Asia Sentinel: July 4, 2007 - Scores of trained observers fail to see hundreds of banner-waving demonstrators for freedom.
Somehow one of the biggest, noisiest and most colorful groups to participate in Hong Kong’s July 1 march for freedom and democracy never got a mention or a picture in either the local or the international media. A conspiracy of silence appears to exist over the name Falun Gong.
It may be true that the sect practices tactics that turn off more people than it attracts. But despite the fact that dozens of its supporters, mostly arriving from Taiwan, were detained at Hong Kong airport and returned whence they came, the Falun Gong managed a large and well-organized turnout numbering in the hundreds at Hong Kong’s pro democracy rally to mark the 1997 handover of the former British colony to China.

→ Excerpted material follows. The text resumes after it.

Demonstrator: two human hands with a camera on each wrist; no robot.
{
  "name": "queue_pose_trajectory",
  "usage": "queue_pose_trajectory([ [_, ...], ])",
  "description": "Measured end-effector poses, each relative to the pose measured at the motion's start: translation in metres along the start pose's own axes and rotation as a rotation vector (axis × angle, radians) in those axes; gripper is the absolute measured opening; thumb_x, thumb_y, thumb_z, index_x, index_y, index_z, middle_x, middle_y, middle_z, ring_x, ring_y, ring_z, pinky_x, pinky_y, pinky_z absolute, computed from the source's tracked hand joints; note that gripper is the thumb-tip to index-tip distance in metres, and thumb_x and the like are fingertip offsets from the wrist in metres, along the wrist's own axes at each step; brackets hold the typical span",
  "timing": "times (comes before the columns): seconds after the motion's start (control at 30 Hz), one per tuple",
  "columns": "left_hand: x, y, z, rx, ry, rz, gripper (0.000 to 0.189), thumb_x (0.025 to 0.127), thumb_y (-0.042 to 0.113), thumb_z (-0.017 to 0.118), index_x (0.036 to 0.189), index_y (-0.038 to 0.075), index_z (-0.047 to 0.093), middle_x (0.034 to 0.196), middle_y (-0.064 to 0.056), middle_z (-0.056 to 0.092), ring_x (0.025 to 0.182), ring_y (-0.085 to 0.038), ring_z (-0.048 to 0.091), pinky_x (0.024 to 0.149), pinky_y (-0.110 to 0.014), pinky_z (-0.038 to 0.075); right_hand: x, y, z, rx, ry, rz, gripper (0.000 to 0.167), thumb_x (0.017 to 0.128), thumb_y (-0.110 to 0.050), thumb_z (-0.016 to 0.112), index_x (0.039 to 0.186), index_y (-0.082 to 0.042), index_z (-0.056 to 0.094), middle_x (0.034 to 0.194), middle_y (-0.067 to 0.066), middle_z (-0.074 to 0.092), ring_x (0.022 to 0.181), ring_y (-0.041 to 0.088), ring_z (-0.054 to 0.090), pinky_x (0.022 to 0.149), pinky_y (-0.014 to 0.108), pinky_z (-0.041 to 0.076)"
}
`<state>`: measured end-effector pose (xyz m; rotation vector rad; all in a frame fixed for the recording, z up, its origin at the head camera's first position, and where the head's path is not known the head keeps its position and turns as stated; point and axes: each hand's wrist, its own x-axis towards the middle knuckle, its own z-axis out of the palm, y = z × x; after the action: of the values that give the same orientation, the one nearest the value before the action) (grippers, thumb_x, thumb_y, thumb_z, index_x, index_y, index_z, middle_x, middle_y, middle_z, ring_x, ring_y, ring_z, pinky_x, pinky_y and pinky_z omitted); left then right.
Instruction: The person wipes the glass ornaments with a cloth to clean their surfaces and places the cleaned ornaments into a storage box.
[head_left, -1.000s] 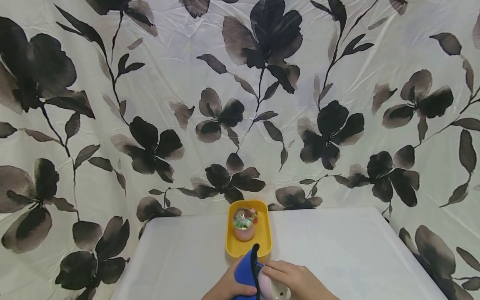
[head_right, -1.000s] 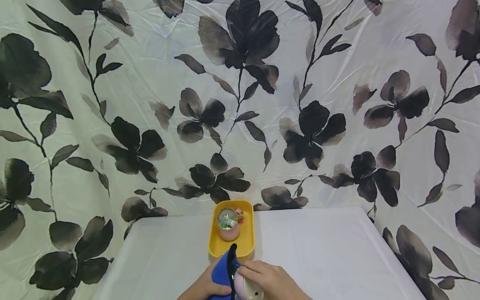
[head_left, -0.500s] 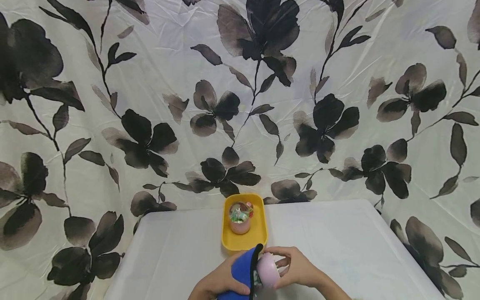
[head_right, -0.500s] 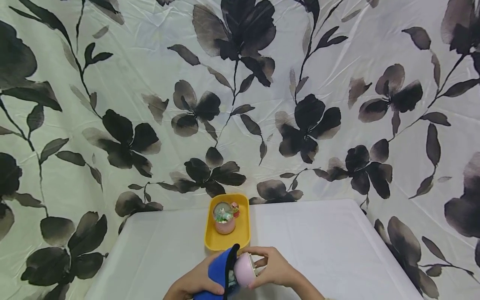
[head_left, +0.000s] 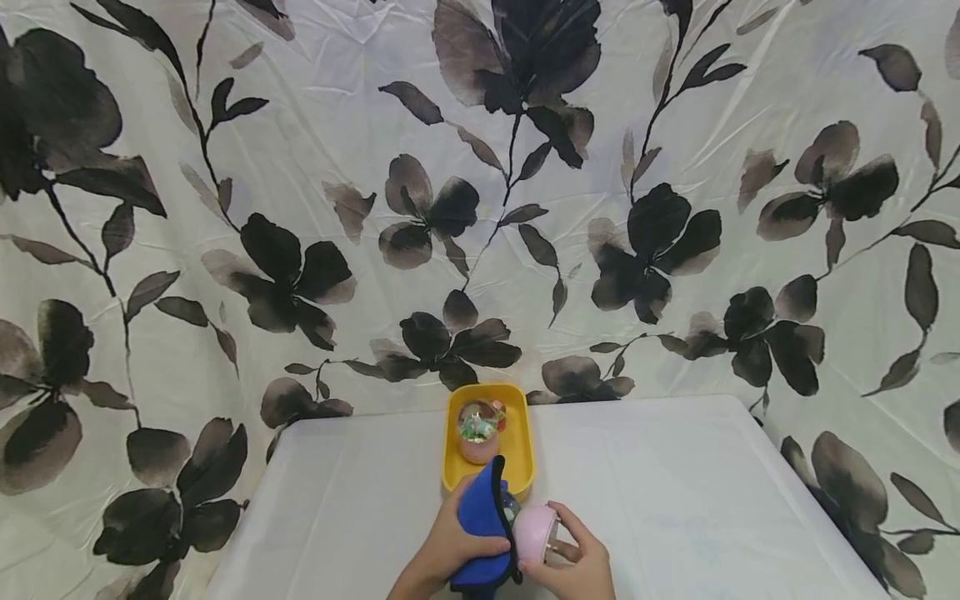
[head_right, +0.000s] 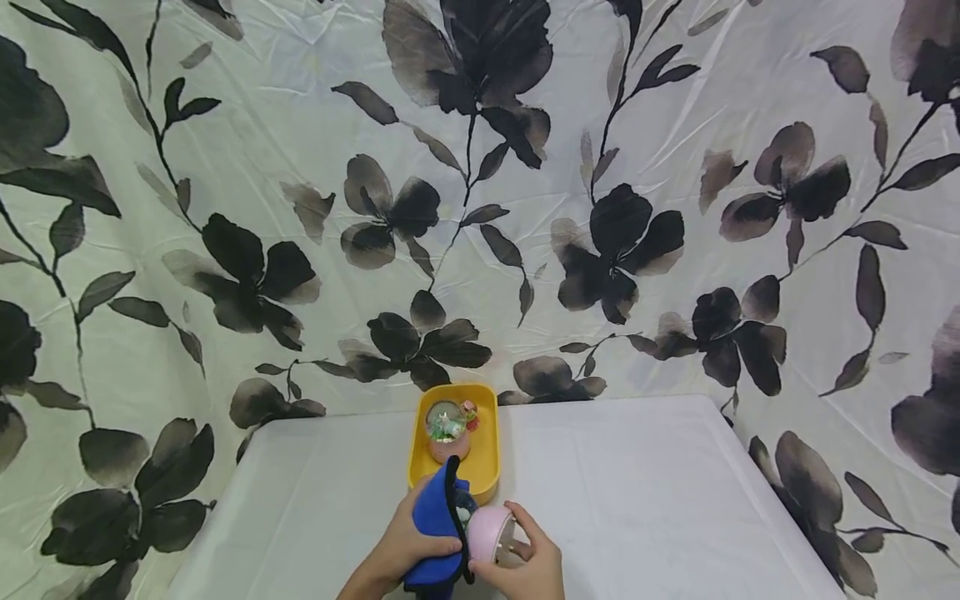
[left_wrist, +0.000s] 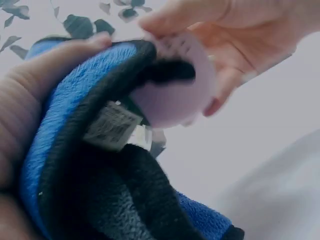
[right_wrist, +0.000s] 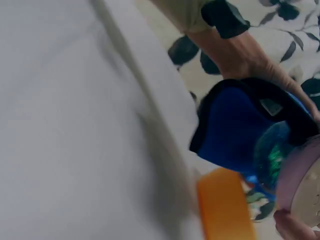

The Falun Gong formed up near the rear of the procession, variously estimated at between 20,000 and 60,000 strong, which marched from Victoria Park to the Central Government offices. They were thus not in the van of a march that had Catholic Cardinal Zen near the front, rubbing shoulders with flamboyant publisher Jimmy Lai. Lai’s Apple Daily newspaper had been urging support for the demonstration, an exercise in Hong Kong’s people’s right of assembly and protest as well as a demand for more democracy.
But no group was as prominent or disciplined, with a contingent led by a drum band in smart light blue uniforms, marching with a precision that indicated that they had had plenty of opportunity to practice. It was noisy, colorful and impressive to any onlooker, regardless of how they may view Falun Gong practitioners or the group’s motives and beliefs. Impressive too was their huge banner that read “Heaven destroys Chinese Communists.”
So it was all the more interesting that none of the three local television channels carried any of this in their evening news broadcasts. What was more surprising was that the following day not a word or picture of the marchers appeared in any of the leading local newspapers, not even Apple Daily, despite the prominence it otherwise gave to the march and the participation of Zen and some leading local pro-democracy politicians.
Nor indeed was the sect’s appearance reported by the international media, whether through a deliberate decision to ignore them or because their reporters were more concerned with the front of the demonstration and the role of Zen and other well-known local figures.
But it would not be the first time that the Falun Gong could reasonably claim to be deliberately ignored by a media that otherwise regularly gives strong coverage to protests and demands for freedom and democracy in China.
The fact that some Falun Gong supporters had been detained at the airport was reported locally and internationally. But the extent of the actions against them remains little reported. Taiwan human rights lawyer Theresa Chu, who was deported on June 25, made public what was said to be an internal document from an airline company stating that during the July 1 period, Hong Kong Immigration would provide airline companies with a blacklist and requested that the airline companies flying from Taiwan to Hong Kong cooperate to ban Falun Gong practitioners from boarding.
What is not clear is where the few hundred practitioners who made up the Hong Kong contingent came from. Some from Taiwan surely beat the ban, some (including non-Chinese) were from North America. But how many were from Hong Kong and how many indeed from the mainland?
The organization itself claims that mainlanders were among those prevented from entering Hong Kong, but this cannot readily be verified.
Certainly the movement has been known to make exaggerated claims for the size of its membership. But there is no doubting its presence on July 1, and no doubting the media self-censorship that deprived the movement of the coverage its display warranted. That should come as a particular shock to Cardinal Zen who said several years ago that if the Falun Gong could be silenced today it would not be long before Catholics got the same treatment.